## REQUIREMENT
All the lines below need retyping exactly, apart from the images.

__________

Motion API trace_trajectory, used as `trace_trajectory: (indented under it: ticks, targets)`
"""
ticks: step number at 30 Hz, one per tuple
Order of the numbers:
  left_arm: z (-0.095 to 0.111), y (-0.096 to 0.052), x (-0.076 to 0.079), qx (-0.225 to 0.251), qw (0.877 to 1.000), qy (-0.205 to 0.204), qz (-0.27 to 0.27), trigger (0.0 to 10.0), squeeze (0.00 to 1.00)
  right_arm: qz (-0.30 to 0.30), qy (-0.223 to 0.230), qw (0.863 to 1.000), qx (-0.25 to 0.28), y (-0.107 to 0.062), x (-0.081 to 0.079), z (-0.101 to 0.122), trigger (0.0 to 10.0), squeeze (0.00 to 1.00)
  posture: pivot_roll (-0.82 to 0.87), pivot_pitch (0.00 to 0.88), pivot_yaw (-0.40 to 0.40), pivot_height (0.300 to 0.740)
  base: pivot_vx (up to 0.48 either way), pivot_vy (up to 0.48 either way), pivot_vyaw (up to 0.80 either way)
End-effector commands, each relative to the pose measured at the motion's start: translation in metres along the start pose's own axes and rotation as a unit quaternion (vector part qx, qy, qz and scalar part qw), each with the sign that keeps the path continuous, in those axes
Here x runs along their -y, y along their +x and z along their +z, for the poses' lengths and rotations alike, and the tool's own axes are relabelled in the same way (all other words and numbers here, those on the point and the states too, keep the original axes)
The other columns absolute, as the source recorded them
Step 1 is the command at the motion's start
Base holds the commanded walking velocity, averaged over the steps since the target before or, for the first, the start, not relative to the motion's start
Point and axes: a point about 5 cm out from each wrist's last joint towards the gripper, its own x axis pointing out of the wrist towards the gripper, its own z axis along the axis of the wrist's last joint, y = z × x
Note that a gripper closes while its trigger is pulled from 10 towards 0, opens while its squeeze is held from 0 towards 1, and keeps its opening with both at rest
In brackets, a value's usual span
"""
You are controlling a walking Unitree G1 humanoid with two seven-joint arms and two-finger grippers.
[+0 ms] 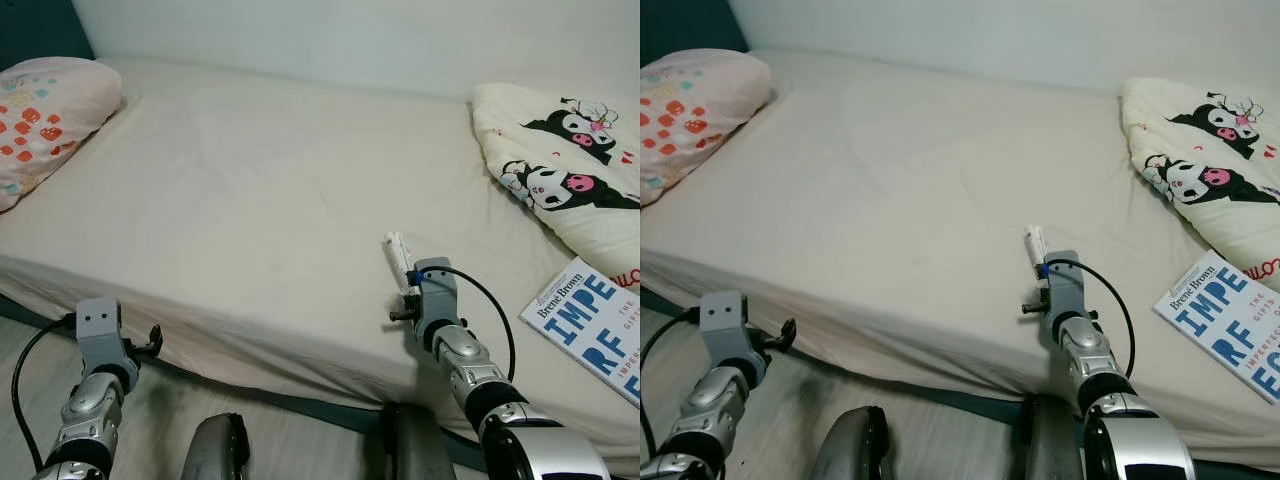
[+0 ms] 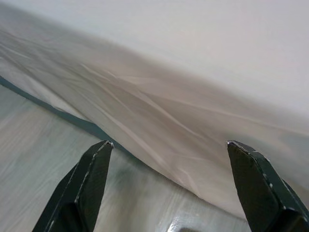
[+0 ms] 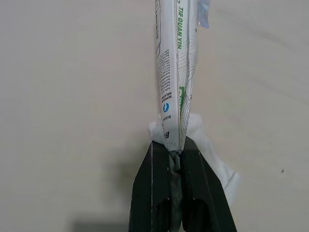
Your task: Clean up the room
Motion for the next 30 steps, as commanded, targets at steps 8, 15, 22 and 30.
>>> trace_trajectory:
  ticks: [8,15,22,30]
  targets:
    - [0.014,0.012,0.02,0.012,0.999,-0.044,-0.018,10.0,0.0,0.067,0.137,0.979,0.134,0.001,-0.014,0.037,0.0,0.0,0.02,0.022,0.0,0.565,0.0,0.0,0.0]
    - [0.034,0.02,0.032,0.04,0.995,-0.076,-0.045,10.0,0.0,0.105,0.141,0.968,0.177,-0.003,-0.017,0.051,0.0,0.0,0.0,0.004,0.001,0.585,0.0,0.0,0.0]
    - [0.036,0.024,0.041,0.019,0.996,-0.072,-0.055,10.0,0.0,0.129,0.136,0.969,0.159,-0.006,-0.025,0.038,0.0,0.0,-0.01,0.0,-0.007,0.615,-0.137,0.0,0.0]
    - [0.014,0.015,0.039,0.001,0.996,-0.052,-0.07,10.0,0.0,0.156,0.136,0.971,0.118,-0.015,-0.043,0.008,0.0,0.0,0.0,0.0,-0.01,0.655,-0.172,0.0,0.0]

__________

## EXERCISE RESULT
Motion API trace_trajectory, used as `trace_trajectory: (indented under it: ticks, targets)`
"""
ticks: step number at 30 Hz, one per tuple
Order of the numbers:
  left_arm: z (-0.095 to 0.111), y (-0.096 to 0.052), x (-0.076 to 0.079), qx (-0.225 to 0.251), qw (0.877 to 1.000), qy (-0.205 to 0.204), qz (-0.27 to 0.27), trigger (0.0 to 10.0), squeeze (0.00 to 1.00)
  right_arm: qz (-0.30 to 0.30), qy (-0.223 to 0.230), qw (0.863 to 1.000), qx (-0.25 to 0.28), y (-0.107 to 0.062), x (-0.081 to 0.079), z (-0.101 to 0.122), trigger (0.0 to 10.0), squeeze (0.00 to 1.00)
  posture: pivot_roll (-0.82 to 0.87), pivot_pitch (0.00 to 0.88), pivot_yaw (-0.40 to 0.40), pivot_height (0.300 to 0.740)
  base: pivot_vx (up to 0.48 either way), pivot_vy (up to 0.48 either way), pivot_vyaw (up to 0.80 either way)
End-effector commands, each relative to the pose measured at the motion's start: translation in metres along the start pose's own axes and rotation as a unit quaternion (vector part qx, qy, qz and scalar part qw), each with the sign that keeps the path continuous, in those axes
Here x runs along their -y, y along their +x and z along their +z, for the poses' lengths and rotations alike, and the tool's own axes are relabelled in the same way (all other words and numbers here, those on the point and the states too, keep the original axes)
The other columns absolute, as the source recorded them
Step 1 is the command at the motion's start
Base holds the commanded walking velocity, averaged over the steps since the target before or, for the first, the start, not relative to the motion's start
Point and axes: a point about 5 cm out from each wrist's last joint towards the gripper, its own x axis pointing out of the wrist towards the gripper, its own z axis along the axis of the wrist's last joint, y = z × x
Note that a gripper closes while its trigger is pulled from 10 towards 0, opens while its squeeze is held from 0 towards 1, and keeps its opening with both at rest
In brackets, a value's usual span
"""
You are controlling a walking Unitree G1 humanoid with two seven-joint arms and two-finger grippers.
[+0 ms] 
[+0 ms] 
[+0 ms] 
Your task: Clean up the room
Motion for the next 30 steps, as commanded, targets at steps 8, 15, 22 and 30.
>>> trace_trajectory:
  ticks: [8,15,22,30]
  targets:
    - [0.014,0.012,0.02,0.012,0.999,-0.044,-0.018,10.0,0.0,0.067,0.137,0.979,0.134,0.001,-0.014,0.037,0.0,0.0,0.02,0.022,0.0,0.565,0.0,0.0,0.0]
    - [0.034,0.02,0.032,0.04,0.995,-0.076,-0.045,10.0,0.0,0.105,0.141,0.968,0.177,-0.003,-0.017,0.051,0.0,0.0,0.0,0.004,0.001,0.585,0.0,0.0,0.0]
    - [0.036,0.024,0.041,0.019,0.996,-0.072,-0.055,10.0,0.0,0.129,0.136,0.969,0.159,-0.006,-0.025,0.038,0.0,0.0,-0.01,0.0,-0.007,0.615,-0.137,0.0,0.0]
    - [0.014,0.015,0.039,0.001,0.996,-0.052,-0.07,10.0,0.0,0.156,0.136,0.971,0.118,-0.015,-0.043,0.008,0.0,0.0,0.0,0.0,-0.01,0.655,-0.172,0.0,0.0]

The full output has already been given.